PROVIDED MATERIAL ▸
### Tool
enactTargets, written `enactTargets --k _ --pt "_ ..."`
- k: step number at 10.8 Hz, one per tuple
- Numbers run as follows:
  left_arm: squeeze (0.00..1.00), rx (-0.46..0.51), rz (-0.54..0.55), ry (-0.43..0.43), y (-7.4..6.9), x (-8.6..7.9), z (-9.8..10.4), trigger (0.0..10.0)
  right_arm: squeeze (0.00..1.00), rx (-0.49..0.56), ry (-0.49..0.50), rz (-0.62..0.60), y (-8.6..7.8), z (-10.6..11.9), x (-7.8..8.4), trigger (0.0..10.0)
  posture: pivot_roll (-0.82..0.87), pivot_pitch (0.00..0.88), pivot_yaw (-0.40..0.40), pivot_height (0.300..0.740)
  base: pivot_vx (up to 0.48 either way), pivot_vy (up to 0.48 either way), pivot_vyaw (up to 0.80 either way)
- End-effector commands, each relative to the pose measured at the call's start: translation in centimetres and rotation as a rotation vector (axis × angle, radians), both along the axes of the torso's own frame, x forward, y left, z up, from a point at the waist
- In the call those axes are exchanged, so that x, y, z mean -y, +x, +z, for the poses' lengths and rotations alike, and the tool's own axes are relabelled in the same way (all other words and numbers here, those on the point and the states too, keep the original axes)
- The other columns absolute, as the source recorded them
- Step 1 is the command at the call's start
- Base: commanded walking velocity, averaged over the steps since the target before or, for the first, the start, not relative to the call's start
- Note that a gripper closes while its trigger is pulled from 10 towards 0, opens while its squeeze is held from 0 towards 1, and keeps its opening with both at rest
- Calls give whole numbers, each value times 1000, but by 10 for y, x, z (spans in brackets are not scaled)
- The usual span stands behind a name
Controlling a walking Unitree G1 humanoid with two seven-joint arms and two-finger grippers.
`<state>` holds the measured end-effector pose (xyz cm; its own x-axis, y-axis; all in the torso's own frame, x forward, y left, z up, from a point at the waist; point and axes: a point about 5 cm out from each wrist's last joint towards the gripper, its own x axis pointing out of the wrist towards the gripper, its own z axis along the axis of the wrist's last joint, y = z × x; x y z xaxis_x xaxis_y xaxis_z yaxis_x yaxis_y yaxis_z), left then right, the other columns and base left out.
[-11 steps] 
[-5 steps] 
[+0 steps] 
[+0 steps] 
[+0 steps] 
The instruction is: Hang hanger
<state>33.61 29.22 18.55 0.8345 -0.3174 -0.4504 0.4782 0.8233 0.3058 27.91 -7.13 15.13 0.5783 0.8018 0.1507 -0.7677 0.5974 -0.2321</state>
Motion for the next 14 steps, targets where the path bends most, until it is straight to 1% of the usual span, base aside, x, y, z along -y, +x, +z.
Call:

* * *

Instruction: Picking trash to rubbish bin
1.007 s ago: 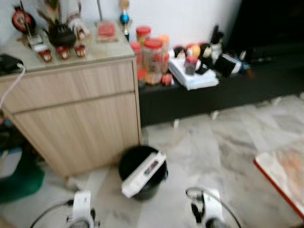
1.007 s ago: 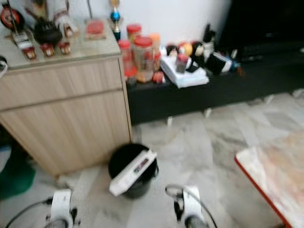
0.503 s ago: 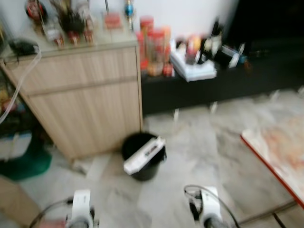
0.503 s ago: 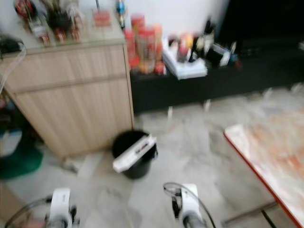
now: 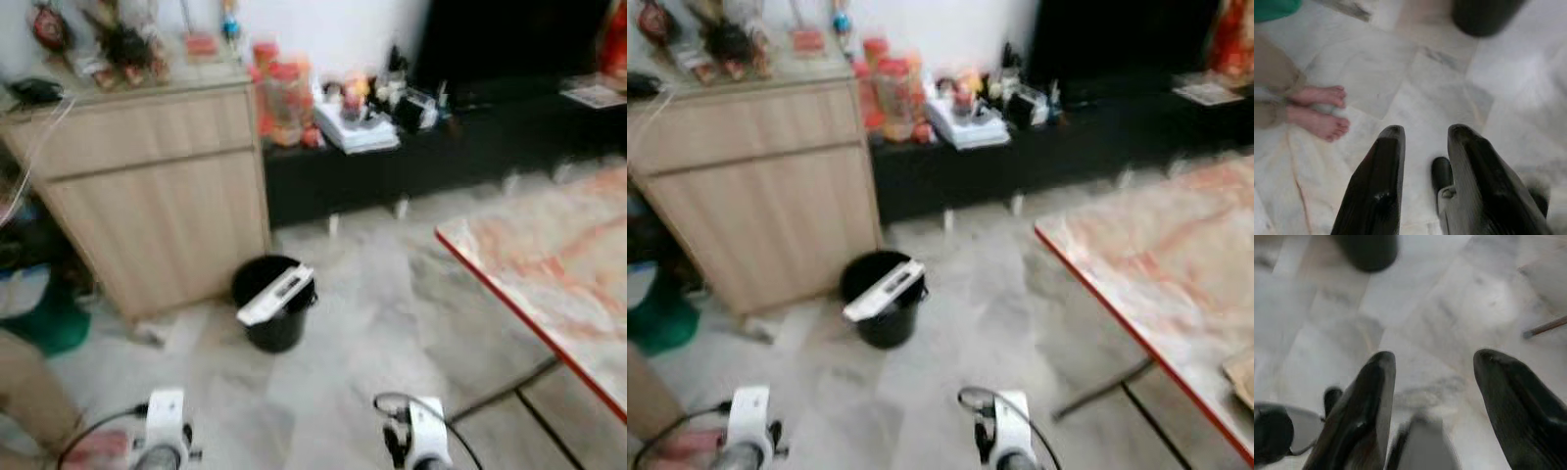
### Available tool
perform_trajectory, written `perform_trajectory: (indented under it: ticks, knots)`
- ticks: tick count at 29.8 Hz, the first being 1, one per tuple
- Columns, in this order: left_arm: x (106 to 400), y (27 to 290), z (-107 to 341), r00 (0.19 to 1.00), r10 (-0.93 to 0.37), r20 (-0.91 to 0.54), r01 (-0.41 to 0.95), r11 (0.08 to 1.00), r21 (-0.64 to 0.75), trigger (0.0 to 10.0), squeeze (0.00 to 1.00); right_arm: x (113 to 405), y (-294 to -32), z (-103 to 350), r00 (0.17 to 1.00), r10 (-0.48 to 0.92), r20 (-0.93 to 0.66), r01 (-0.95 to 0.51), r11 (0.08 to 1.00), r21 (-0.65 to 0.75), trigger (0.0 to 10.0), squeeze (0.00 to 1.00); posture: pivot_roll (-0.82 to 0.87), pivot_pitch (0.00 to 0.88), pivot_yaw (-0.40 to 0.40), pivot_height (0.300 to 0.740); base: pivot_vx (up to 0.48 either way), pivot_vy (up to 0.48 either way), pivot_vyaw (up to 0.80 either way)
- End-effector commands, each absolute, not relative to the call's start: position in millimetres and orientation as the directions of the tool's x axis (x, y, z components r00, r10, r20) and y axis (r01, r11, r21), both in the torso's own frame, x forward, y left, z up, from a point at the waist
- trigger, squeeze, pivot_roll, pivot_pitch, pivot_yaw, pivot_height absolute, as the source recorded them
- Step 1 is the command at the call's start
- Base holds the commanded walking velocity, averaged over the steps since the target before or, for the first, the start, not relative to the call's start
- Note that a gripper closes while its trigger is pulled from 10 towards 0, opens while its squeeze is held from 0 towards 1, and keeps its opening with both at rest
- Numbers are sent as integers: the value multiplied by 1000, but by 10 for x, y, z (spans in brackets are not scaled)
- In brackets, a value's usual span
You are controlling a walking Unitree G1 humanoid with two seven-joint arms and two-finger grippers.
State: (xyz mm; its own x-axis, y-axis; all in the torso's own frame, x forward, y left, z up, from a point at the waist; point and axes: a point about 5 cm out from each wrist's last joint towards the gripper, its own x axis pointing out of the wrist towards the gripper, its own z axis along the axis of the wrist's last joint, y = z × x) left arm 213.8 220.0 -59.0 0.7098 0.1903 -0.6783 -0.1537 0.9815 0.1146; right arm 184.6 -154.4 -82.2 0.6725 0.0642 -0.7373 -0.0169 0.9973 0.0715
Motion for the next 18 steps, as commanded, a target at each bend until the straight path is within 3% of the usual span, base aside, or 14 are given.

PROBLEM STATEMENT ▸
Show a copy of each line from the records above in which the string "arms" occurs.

ANSWER FOR THE TASK ▸
Controlling a walking Unitree G1 humanoid with two seven-joint arms and two-finger grippers.
You are controlling a walking Unitree G1 humanoid with two seven-joint arms and two-finger grippers.

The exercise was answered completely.